WORK ORDER -> In the material below, find every line containing "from" and copy that line.

BEGIN PROVIDED RECORDS

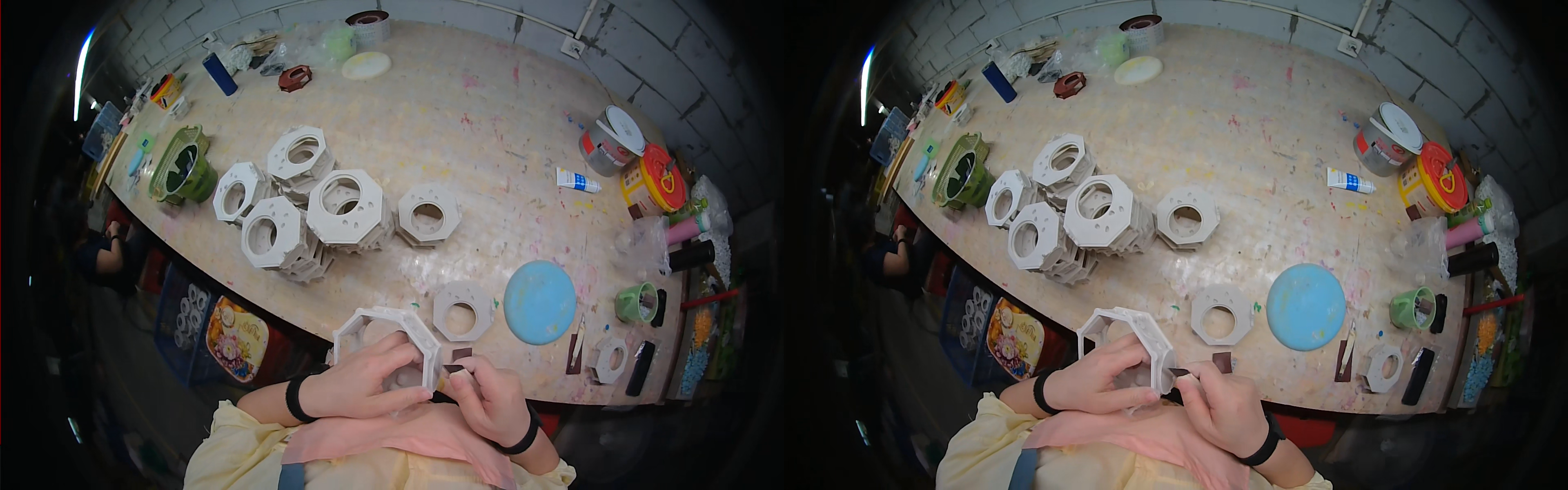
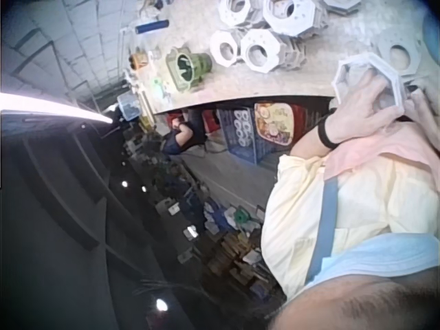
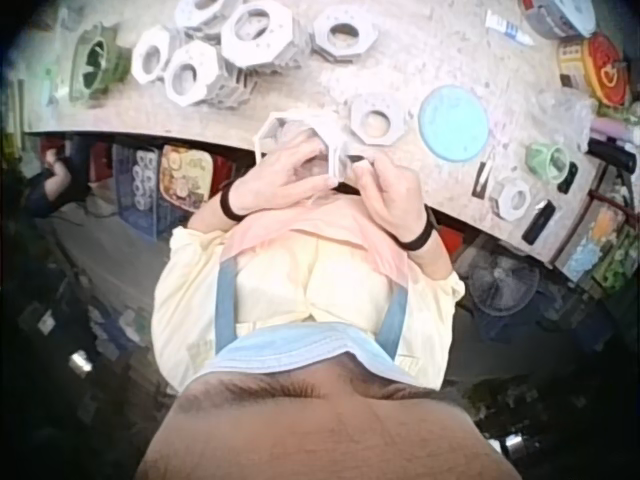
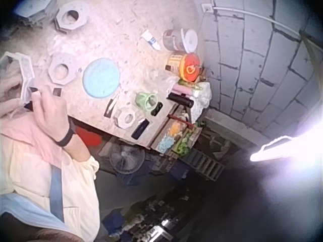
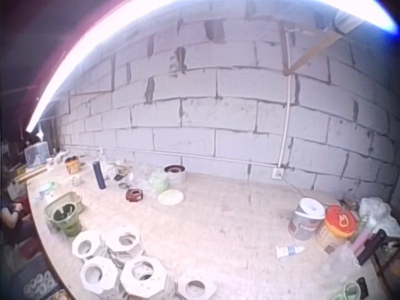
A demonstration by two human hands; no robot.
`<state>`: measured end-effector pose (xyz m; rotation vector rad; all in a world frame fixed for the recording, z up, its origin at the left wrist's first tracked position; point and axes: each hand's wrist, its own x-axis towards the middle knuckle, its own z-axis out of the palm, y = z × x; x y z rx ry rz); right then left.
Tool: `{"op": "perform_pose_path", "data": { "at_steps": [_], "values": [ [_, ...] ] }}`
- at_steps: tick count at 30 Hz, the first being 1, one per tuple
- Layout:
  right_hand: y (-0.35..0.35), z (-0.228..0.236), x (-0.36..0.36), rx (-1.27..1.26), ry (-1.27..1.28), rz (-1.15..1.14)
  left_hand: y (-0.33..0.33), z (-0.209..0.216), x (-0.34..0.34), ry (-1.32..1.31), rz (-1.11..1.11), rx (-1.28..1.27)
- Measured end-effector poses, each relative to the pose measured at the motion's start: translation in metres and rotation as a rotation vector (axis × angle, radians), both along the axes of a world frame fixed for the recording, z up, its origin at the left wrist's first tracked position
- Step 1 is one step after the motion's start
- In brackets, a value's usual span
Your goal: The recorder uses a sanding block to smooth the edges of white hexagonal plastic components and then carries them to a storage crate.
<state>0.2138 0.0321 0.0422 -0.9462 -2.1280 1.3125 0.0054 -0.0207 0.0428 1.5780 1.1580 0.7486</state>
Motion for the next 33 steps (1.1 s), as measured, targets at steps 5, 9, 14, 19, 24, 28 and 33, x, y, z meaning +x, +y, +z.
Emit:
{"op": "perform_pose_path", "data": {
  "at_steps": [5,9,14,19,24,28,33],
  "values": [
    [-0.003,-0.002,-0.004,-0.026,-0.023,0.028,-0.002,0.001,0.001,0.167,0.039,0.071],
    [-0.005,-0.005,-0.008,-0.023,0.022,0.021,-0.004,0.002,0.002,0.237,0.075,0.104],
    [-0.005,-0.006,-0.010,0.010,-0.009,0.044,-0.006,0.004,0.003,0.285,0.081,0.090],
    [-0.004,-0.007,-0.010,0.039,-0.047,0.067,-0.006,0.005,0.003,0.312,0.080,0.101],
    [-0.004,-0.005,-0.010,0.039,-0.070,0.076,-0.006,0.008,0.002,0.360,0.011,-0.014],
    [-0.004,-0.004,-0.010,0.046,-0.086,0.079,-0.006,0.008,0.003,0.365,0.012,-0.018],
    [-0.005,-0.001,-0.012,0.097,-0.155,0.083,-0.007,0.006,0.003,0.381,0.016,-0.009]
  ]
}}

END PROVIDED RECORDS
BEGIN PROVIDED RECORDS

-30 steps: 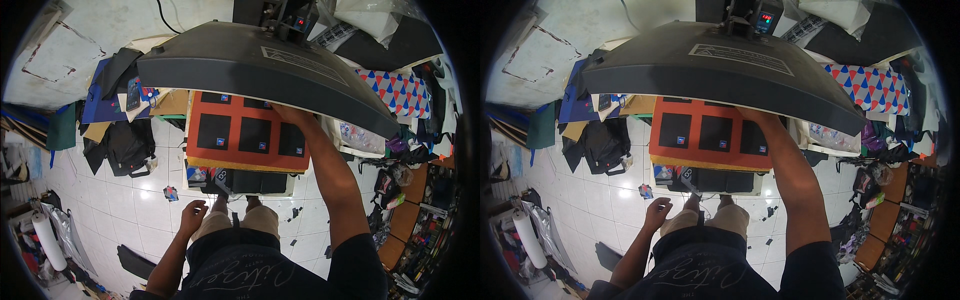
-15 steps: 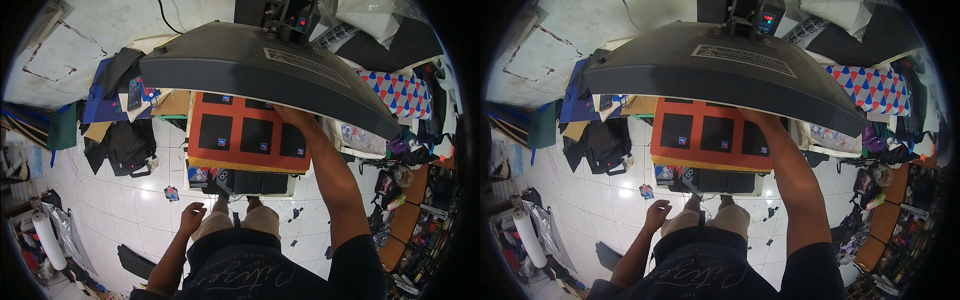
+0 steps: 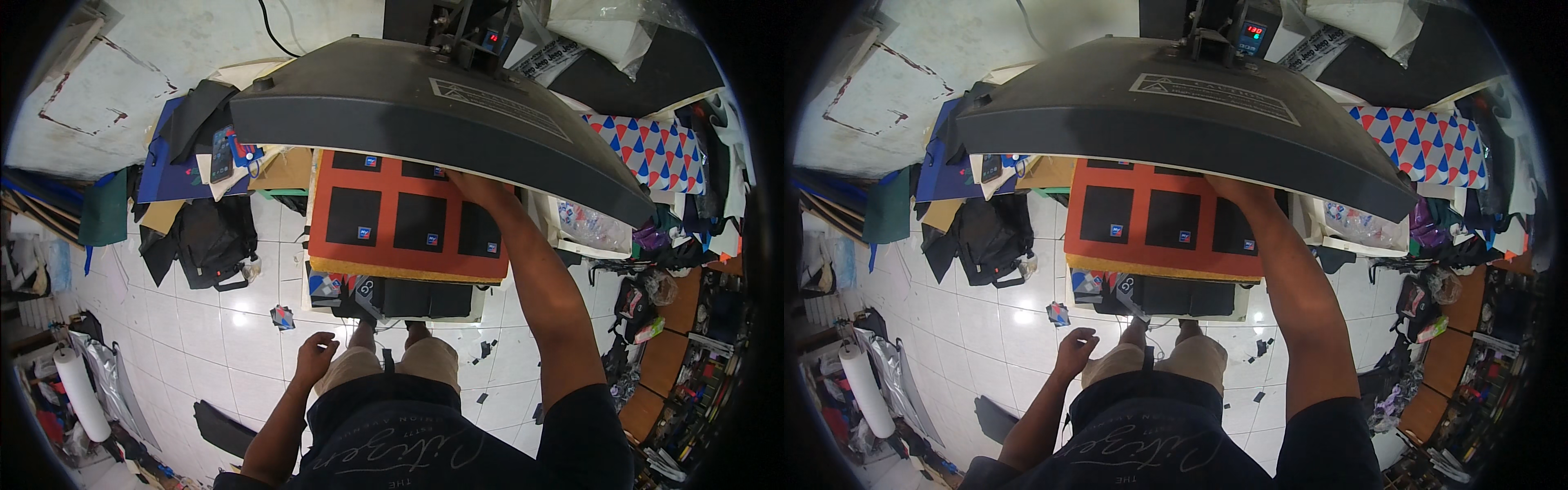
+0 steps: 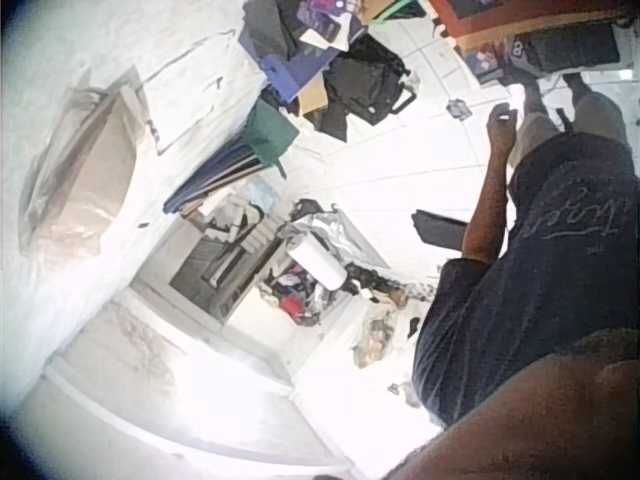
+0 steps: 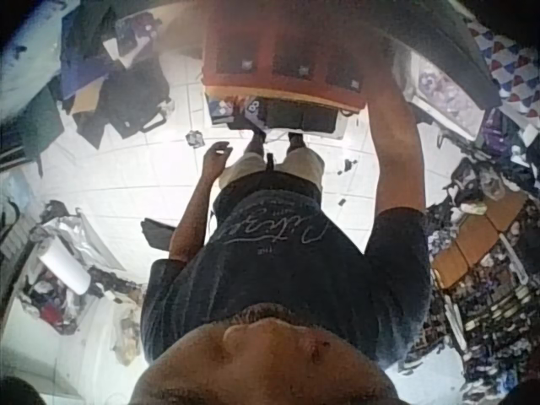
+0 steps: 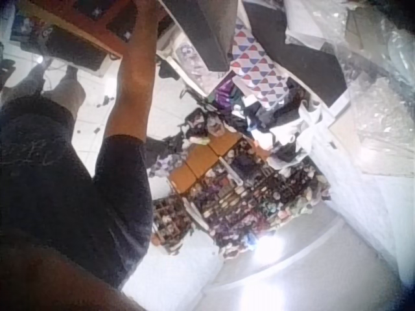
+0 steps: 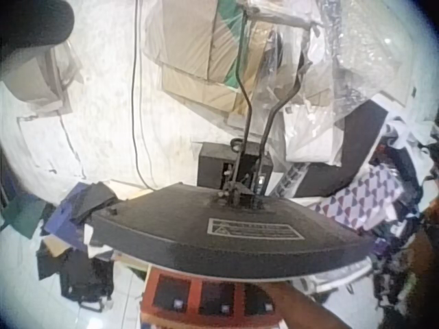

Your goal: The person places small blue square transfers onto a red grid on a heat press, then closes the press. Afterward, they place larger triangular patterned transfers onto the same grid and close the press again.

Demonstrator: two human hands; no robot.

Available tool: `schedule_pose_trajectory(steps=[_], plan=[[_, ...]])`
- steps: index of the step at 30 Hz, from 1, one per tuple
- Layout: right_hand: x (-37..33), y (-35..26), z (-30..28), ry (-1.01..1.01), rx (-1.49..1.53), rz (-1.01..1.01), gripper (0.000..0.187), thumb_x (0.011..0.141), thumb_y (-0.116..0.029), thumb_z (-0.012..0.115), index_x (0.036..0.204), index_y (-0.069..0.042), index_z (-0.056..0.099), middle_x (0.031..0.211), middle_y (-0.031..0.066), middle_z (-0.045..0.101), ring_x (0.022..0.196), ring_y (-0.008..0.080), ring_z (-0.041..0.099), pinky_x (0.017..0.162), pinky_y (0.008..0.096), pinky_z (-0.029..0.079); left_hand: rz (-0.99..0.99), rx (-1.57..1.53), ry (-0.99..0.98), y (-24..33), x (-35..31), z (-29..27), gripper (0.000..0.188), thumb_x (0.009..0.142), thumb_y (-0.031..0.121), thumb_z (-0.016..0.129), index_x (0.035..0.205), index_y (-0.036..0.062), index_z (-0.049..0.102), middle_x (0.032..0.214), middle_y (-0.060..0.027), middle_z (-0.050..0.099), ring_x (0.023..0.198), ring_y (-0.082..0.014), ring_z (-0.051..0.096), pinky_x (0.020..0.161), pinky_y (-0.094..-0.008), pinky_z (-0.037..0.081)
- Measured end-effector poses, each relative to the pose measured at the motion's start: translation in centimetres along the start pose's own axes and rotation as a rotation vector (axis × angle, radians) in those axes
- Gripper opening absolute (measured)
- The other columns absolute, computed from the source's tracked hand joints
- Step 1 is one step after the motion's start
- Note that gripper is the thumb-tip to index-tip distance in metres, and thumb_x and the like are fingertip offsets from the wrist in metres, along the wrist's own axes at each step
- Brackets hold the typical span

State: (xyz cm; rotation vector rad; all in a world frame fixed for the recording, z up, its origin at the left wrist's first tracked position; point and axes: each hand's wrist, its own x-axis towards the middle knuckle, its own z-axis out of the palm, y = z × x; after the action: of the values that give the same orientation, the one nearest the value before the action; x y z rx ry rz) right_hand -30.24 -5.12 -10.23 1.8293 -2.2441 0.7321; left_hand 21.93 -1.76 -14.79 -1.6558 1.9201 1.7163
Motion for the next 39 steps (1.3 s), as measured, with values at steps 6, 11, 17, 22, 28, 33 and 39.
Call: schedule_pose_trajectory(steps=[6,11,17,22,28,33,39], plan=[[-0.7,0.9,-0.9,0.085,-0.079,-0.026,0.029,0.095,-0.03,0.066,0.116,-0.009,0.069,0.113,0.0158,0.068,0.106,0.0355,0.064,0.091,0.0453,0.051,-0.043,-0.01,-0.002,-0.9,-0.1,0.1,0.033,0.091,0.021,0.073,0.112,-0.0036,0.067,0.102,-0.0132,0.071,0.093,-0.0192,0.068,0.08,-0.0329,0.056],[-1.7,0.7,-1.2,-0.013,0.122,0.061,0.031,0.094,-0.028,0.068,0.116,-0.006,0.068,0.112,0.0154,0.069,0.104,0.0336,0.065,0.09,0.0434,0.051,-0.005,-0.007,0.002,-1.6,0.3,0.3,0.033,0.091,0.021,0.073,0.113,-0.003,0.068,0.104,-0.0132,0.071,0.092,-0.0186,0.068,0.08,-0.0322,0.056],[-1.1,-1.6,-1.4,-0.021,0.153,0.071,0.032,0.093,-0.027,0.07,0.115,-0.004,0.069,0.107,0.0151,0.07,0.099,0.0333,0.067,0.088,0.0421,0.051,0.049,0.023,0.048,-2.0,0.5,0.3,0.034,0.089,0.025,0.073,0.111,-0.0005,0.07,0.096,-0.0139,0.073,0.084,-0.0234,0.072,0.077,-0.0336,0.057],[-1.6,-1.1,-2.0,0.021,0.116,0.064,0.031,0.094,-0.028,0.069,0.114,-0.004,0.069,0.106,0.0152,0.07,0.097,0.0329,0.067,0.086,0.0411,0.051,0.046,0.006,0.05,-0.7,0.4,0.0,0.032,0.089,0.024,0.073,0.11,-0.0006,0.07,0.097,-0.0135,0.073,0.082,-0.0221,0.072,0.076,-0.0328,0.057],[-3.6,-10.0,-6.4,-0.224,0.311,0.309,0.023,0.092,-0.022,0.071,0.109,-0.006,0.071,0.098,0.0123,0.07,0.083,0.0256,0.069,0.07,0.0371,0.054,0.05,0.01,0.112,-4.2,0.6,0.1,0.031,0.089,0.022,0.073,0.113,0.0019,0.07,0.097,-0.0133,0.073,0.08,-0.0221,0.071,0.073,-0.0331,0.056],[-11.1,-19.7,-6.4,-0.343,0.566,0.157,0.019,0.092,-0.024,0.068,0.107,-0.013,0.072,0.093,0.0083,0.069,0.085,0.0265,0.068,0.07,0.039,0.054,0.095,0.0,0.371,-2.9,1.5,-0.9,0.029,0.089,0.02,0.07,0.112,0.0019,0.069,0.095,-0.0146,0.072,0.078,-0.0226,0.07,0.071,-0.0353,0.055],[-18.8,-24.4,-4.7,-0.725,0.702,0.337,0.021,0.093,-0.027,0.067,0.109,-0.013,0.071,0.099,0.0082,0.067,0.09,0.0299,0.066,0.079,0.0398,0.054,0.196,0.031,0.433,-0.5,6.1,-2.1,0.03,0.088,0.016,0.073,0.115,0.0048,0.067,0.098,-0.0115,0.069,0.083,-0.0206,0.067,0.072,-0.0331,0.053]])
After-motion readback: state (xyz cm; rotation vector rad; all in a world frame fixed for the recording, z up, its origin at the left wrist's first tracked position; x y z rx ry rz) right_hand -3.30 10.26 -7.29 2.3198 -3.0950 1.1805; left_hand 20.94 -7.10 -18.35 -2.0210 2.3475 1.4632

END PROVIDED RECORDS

ANSWER AREA ->
- steps: index of the step at 30 Hz, from 1, one per tuple
- The other columns absolute, computed from the source's tracked hand joints
- Note that gripper is the thumb-tip to index-tip distance in metres, and thumb_x and the like are fingertip offsets from the wrist in metres, along the wrist's own axes at each step

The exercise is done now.